Most agent demos act on toys. The interesting work is acting on your ERP.
That is where the orders, the ledger, and the customer records live. An agent that drafts an email is forgiving. An agent that posts a journal entry, releases inventory, or creates a purchase order is operating on the same data your month-end close and your auditor depend on. The model is not the hard part. The hard part is letting something non-deterministic touch a system of record without double-posting, over-reaching, or going dark when someone asks what it did.
Here is how I think about building these for production.
Keep the system of record and the system of action separate. The ERP holds truth. The agent proposes, the ERP commits. SAP, Microsoft, Oracle, and NetSuite have all converged on the same shape: the agent never talks to raw APIs. It calls named tools behind a gateway. SAP wraps S/4HANA OData behind an MCP gateway so its assistant only sees check_budget() and create_po(). Microsoft ships an ERP MCP server for Dynamics Finance and Operations. The gateway handles OAuth and connectivity. The agent handles reasoning. Those are different jobs, and mixing them is how credentials end up in a prompt.
Give the agent its own identity, scoped tight. Do not hand it a human's token or a wildcard service account. That works in the demo and becomes the incident. Microsoft Entra Agent ID issues just-in-time tokens valid for one resource or one action, and it blocks high-privilege roles from being assigned to an agent at all. Treat the agent like any other principal: least privilege, short token lifetimes, and a real lifecycle from creation to decommission. Start read-only. Prove the reasoning. Then grant writes one tool at a time.

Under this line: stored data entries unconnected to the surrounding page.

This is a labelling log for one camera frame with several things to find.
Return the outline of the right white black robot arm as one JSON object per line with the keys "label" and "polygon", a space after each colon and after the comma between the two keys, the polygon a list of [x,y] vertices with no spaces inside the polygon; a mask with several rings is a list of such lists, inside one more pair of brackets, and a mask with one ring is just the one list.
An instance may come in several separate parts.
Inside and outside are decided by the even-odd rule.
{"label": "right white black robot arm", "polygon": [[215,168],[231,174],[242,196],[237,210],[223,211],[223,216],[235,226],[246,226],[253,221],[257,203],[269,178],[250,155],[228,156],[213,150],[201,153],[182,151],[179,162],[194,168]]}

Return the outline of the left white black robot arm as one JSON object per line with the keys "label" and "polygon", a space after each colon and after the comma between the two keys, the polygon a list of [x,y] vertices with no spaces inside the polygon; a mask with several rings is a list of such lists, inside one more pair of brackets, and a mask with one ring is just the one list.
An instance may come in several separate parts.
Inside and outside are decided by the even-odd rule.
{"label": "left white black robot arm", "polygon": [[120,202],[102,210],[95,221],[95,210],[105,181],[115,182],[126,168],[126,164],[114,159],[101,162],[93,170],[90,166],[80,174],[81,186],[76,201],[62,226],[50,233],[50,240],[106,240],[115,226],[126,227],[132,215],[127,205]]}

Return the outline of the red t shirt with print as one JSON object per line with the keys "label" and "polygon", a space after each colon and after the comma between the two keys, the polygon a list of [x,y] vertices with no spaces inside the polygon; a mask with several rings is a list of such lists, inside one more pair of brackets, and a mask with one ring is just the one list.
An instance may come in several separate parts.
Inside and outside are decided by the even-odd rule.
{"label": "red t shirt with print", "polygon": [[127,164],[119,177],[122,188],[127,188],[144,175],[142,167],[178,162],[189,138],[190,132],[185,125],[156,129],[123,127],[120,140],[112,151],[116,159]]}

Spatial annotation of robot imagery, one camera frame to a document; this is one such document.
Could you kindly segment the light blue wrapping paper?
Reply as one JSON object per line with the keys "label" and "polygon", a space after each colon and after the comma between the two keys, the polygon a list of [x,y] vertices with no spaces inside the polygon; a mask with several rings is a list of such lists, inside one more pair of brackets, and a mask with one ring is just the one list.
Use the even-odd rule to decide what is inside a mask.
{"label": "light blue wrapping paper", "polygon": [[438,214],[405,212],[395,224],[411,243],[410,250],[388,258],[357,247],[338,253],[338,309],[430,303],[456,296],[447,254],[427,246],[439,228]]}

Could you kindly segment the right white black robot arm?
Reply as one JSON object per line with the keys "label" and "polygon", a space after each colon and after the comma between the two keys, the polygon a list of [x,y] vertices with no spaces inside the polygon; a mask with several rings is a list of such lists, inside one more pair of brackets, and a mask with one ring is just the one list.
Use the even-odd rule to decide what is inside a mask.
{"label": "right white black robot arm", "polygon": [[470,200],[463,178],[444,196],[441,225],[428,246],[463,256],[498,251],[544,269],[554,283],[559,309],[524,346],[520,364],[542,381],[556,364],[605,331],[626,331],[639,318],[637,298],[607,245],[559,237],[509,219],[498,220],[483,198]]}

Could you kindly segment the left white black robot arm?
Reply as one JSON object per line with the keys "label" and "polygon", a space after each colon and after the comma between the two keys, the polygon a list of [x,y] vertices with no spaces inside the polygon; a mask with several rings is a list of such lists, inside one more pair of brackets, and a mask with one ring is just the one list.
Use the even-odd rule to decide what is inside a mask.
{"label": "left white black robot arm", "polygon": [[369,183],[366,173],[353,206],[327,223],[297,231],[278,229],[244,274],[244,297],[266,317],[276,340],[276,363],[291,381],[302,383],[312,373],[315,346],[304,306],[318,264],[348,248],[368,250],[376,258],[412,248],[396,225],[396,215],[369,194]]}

The write path is the whole game. Any action that mutates a record gets split into propose, approve, commit. The agent stores a structured payload. A human authorizes it where it matters. Then you commit, and you commit exactly once.
Exactly-once does not exist at the network layer. You get it by writing idempotently. Generate an idempotency key before the action, persist it in the agent's state, and store that key alongside the result in one transaction. On a retry, you return the stored result instead of running the write again. Without that key, a dropped connection turns into a duplicate purchase order, and nobody notices until reconciliation. So run reconciliation as a standing job: compare what the agent intended to write against what actually landed, and post compensating entries when they disagree. Assume the agent will eventually do something your happy path never planned for.

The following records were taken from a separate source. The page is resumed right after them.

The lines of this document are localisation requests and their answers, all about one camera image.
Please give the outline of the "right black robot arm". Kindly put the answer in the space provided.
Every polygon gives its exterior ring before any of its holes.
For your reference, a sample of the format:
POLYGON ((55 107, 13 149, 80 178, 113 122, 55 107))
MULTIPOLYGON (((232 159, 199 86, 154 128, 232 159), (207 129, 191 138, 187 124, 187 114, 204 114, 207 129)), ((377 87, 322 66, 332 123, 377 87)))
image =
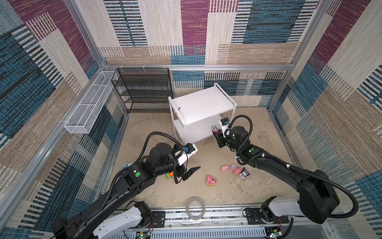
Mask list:
POLYGON ((264 149, 253 145, 250 136, 253 126, 246 130, 242 126, 234 126, 239 118, 251 119, 246 115, 236 116, 233 121, 220 119, 219 127, 213 126, 212 133, 220 148, 227 146, 235 152, 237 163, 241 166, 251 166, 263 170, 292 187, 297 193, 296 199, 271 197, 263 204, 263 210, 274 216, 300 216, 312 222, 322 224, 327 218, 350 218, 359 210, 356 197, 345 187, 329 180, 320 170, 314 172, 289 164, 264 149), (352 202, 352 209, 343 214, 334 214, 340 199, 336 189, 342 191, 352 202))

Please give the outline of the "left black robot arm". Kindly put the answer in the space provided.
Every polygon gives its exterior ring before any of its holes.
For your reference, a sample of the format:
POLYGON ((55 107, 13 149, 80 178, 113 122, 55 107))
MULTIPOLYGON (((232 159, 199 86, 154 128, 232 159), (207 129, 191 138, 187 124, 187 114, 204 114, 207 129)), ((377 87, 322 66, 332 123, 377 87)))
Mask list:
POLYGON ((197 151, 194 144, 181 145, 166 133, 150 133, 137 160, 114 176, 105 194, 74 217, 58 219, 53 224, 53 238, 108 239, 127 228, 148 226, 152 212, 145 202, 137 202, 119 216, 111 214, 161 175, 173 173, 176 184, 186 181, 198 170, 198 167, 187 169, 188 159, 197 151))

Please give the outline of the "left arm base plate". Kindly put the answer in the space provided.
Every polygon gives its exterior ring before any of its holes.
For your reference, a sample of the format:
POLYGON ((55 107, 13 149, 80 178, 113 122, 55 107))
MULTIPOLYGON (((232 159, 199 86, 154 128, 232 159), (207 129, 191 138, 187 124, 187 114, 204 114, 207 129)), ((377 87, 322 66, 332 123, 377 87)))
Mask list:
POLYGON ((145 229, 149 228, 164 228, 166 219, 165 211, 153 211, 151 216, 147 219, 143 219, 140 225, 136 226, 135 229, 145 229))

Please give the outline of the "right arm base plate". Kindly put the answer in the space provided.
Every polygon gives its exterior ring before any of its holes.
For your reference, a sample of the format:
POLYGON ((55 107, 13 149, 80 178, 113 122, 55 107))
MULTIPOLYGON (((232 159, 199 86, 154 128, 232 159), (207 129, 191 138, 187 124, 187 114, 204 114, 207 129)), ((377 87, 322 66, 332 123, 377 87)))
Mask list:
POLYGON ((262 208, 245 208, 242 211, 249 225, 289 224, 287 216, 277 217, 272 212, 262 208))

Approval gates are infrastructure, not a popup. The model's confidence does not map to whether a write is correct. The gate is what keeps an irreversible action from happening without a human in the causal chain. Build it asynchronous. Synchronous approval dies on gateway timeouts and token expiry under real load. And generate the idempotency key before the pause, so a retried approval still writes once.
Run it where the data lives, over private networking. The runtimes are real now. AWS Bedrock AgentCore gives you a serverless runtime with session isolation, VPC, and PrivateLink. Azure AI Foundry ties into Entra and Azure Monitor. GCP Vertex AI Agent Engine emits to Cloud Trace. Pick based on where your ERP and your data residency obligations sit, not on the marketing. Reach the ERP over private links, never the public internet. Keep secrets in a vault and rotate them.

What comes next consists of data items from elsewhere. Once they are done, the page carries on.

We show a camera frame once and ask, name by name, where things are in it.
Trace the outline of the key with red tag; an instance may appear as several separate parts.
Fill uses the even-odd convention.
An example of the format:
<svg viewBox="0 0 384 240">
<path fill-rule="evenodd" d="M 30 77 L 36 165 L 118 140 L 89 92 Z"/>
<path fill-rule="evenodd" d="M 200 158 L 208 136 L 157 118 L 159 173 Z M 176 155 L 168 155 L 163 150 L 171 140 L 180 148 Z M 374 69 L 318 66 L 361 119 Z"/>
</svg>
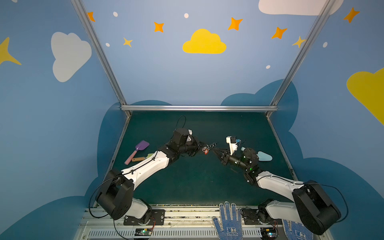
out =
<svg viewBox="0 0 384 240">
<path fill-rule="evenodd" d="M 205 155 L 207 155 L 209 152 L 210 152 L 210 150 L 212 150 L 214 148 L 214 146 L 204 146 L 203 148 L 202 148 L 202 152 L 205 154 Z"/>
</svg>

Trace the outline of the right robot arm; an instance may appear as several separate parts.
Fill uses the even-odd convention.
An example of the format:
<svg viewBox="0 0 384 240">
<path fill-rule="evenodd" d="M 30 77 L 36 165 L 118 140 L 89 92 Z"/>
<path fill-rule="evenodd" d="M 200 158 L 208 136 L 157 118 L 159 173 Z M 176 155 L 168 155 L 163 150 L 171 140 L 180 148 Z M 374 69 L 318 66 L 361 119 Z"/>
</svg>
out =
<svg viewBox="0 0 384 240">
<path fill-rule="evenodd" d="M 244 171 L 246 181 L 261 189 L 272 191 L 289 199 L 279 202 L 268 199 L 258 206 L 257 221 L 268 223 L 281 219 L 303 224 L 311 233 L 322 235 L 333 224 L 345 220 L 341 211 L 325 192 L 324 185 L 315 181 L 294 181 L 259 167 L 260 161 L 272 157 L 251 148 L 242 148 L 241 156 L 225 149 L 213 151 L 223 165 L 234 165 Z"/>
</svg>

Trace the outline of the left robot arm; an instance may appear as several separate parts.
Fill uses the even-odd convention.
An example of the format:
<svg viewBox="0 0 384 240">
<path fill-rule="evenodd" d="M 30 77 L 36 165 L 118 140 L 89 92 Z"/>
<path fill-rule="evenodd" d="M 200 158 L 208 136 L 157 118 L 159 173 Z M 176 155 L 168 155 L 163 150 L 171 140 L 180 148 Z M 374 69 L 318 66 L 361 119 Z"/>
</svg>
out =
<svg viewBox="0 0 384 240">
<path fill-rule="evenodd" d="M 110 170 L 92 194 L 91 200 L 95 200 L 113 220 L 128 216 L 136 219 L 140 225 L 147 224 L 152 217 L 152 208 L 143 200 L 134 198 L 136 188 L 181 155 L 193 157 L 198 152 L 207 153 L 215 146 L 215 143 L 207 145 L 199 141 L 191 130 L 176 129 L 171 139 L 152 156 L 130 168 Z"/>
</svg>

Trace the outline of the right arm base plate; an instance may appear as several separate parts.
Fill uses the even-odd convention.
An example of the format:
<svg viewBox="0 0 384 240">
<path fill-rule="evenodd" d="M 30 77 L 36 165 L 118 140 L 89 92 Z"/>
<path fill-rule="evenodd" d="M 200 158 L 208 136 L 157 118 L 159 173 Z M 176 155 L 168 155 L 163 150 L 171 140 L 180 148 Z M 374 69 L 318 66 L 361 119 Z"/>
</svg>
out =
<svg viewBox="0 0 384 240">
<path fill-rule="evenodd" d="M 269 225 L 268 217 L 258 209 L 242 208 L 241 216 L 244 219 L 245 225 Z"/>
</svg>

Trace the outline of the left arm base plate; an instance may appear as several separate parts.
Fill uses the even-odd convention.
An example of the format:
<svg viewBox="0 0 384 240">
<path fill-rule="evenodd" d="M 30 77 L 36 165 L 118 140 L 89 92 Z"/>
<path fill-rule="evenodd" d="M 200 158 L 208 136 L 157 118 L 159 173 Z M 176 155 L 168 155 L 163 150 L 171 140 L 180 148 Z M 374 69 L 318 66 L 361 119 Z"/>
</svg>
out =
<svg viewBox="0 0 384 240">
<path fill-rule="evenodd" d="M 163 226 L 165 221 L 165 210 L 154 209 L 147 211 L 141 219 L 125 216 L 124 226 Z"/>
</svg>

Log the action, not the chat. When your compliance team asks why the agent did something, a transcript will not save you. You need an append-only, hash-chained record of the action, the data it used, and which gate allowed it. The EU AI Act sets record-keeping obligations for high-risk systems with a minimum six-month retention, and the high-risk rules bite in August 2026. Know where that evidence is stored, too. If it sits in a vendor's cloud in the wrong region, you have lost control of the exact thing a regulator will ask for.
None of this is exotic. It is identity, idempotency, gated writes, private networking, and an audit trail you would trust under examination. Get those right and an agent can carry real back-office work. Skip them and you have built a fast way to corrupt your system of record.